Items listed in a dataset:

[Start of Attachment]

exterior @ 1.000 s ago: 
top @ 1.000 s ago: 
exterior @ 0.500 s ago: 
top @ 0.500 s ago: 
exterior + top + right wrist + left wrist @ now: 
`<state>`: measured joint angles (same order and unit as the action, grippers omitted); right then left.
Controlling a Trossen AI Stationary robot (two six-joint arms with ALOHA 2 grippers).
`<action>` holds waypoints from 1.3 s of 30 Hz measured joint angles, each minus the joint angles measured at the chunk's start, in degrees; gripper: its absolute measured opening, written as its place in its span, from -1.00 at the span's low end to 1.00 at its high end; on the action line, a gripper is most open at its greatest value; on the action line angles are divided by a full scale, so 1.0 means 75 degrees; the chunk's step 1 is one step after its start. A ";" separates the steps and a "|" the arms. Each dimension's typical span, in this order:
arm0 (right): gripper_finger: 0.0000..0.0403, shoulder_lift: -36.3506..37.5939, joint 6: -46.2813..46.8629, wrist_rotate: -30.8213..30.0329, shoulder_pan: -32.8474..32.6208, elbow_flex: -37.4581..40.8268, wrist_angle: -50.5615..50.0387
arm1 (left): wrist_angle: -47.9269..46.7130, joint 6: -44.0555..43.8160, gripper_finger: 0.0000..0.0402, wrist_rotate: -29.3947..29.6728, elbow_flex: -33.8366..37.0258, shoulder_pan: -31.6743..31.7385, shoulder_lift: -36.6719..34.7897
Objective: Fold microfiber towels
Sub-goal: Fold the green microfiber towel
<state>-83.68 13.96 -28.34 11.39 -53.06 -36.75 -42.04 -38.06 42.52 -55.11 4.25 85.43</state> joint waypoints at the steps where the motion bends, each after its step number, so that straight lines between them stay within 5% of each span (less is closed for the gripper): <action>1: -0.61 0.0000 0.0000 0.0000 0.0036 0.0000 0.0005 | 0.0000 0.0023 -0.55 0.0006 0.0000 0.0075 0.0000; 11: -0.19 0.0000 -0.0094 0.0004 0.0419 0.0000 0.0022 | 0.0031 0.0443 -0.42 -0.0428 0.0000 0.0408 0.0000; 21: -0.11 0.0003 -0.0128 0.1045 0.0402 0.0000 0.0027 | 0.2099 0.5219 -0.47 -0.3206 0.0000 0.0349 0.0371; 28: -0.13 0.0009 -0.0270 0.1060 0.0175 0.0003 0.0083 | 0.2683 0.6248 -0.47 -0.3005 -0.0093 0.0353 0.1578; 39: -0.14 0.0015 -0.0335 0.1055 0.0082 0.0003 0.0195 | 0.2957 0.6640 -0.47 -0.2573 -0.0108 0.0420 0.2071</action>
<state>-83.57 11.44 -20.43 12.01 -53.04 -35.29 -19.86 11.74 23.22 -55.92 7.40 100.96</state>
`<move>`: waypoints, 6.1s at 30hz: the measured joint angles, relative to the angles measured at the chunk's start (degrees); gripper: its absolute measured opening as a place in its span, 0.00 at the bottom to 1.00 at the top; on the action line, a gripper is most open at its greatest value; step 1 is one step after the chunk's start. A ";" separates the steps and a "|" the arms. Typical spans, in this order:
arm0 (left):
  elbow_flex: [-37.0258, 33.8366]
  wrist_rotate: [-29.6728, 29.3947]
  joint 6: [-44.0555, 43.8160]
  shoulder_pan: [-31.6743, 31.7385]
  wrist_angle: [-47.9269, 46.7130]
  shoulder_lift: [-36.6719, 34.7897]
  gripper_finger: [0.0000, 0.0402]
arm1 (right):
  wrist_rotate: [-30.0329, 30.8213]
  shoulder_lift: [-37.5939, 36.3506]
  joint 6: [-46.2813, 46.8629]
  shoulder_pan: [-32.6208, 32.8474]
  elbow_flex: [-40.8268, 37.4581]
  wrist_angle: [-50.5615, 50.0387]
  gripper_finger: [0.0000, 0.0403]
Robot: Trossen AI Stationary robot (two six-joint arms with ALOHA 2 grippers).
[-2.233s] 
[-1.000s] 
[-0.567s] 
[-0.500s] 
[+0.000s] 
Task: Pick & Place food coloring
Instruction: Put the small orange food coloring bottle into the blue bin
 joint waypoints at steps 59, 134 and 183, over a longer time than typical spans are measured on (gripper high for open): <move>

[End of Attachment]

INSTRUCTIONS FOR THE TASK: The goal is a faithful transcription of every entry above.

EXERCISE ANSWER:
exterior @ 1.000 s ago: 
top @ 1.000 s ago: 
exterior @ 0.500 s ago: 
top @ 0.500 s ago: 
exterior + top + right wrist + left wrist @ now: 
`<state>`: measured joint angles (same order and unit as the action, grippers omitted); right then left.
Controlling a Trossen AI Stationary robot (two six-joint arms with ALOHA 2 grippers).
`<action>` holds waypoints from 1.3 s of 30 Hz measured joint angles, each minus the joint angles measured at the chunk's start, in degrees; gripper: its absolute measured opening, written as its place in its span, from -1.00 at the span's low end to 1.00 at its high end; on the action line, a gripper is most open at its greatest value; on the action line angles are divided by a full scale, so 1.0 means 75 degrees; the chunk's step 1 is one step after its start. A ";" separates the steps and a "|" the arms. Each dimension's typical span, in this order:
arm0 (right): gripper_finger: 0.0000..0.0403, shoulder_lift: -36.3506..37.5939, joint 6: -46.2813..46.8629, wrist_rotate: -30.8213..30.0329, shoulder_pan: -32.8474..32.6208, elbow_flex: -37.4581..40.8268, wrist_angle: -50.5615..50.0387
arm1 (left): wrist_angle: -47.9269..46.7130, joint 6: -44.0555..43.8160, gripper_finger: 0.0000..0.0402, wrist_rotate: -29.3947..29.6728, elbow_flex: -33.8366..37.0258, shoulder_pan: -31.6743..31.7385, shoulder_lift: -36.6719..34.7897
Objective: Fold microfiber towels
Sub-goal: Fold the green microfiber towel
<state>-83.68 13.96 -28.34 11.39 -53.06 -36.75 -42.04 -38.06 42.52 -55.11 4.25 85.43</state> joint waypoints at the steps where the motion bends, each after its step number, so that straight lines between them stay within 5% of each span (less is closed for the gripper): <action>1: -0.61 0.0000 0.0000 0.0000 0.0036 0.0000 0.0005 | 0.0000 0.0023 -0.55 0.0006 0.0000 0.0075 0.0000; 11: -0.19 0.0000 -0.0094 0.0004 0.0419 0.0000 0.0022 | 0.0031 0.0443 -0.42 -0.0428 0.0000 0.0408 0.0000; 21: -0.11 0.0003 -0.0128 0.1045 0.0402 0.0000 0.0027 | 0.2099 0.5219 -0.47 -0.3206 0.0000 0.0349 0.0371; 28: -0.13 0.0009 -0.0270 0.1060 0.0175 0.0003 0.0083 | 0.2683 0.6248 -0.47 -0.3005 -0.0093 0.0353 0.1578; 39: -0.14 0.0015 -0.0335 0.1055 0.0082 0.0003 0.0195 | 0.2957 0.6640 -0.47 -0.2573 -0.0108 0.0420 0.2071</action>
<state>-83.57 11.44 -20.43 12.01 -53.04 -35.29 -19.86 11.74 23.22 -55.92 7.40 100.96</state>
`<move>`: waypoints, 6.1s at 30hz: the measured joint angles, relative to the angles measured at the chunk's start (degrees); gripper: its absolute measured opening as a place in its span, 0.00 at the bottom to 1.00 at the top; on the action line, a gripper is most open at its greatest value; step 1 is one step after the chunk's start. A ";" separates the steps and a "|" the arms. Typical spans, in this order:
arm0 (left):
  elbow_flex: [-37.0258, 33.8366]
  wrist_rotate: [-29.6728, 29.3947]
  joint 6: [-44.0555, 43.8160]
  shoulder_pan: [-31.6743, 31.7385]
  wrist_angle: [-47.9269, 46.7130]
  shoulder_lift: [-36.6719, 34.7897]
  gripper_finger: [0.0000, 0.0402]
arm1 (right):
  wrist_rotate: [-30.0329, 30.8213]
  shoulder_lift: [-37.5939, 36.3506]
  joint 6: [-46.2813, 46.8629]
  shoulder_pan: [-32.6208, 32.8474]
  elbow_flex: [-40.8268, 37.4581]
  wrist_angle: [-50.5615, 50.0387]
  gripper_finger: [0.0000, 0.0403]
Robot: Trossen AI Stationary robot (two six-joint arms with ALOHA 2 grippers).
[-2.233s] 
[-1.000s] 
[-0.567s] 
[-0.500s] 
[+0.000s] 
Task: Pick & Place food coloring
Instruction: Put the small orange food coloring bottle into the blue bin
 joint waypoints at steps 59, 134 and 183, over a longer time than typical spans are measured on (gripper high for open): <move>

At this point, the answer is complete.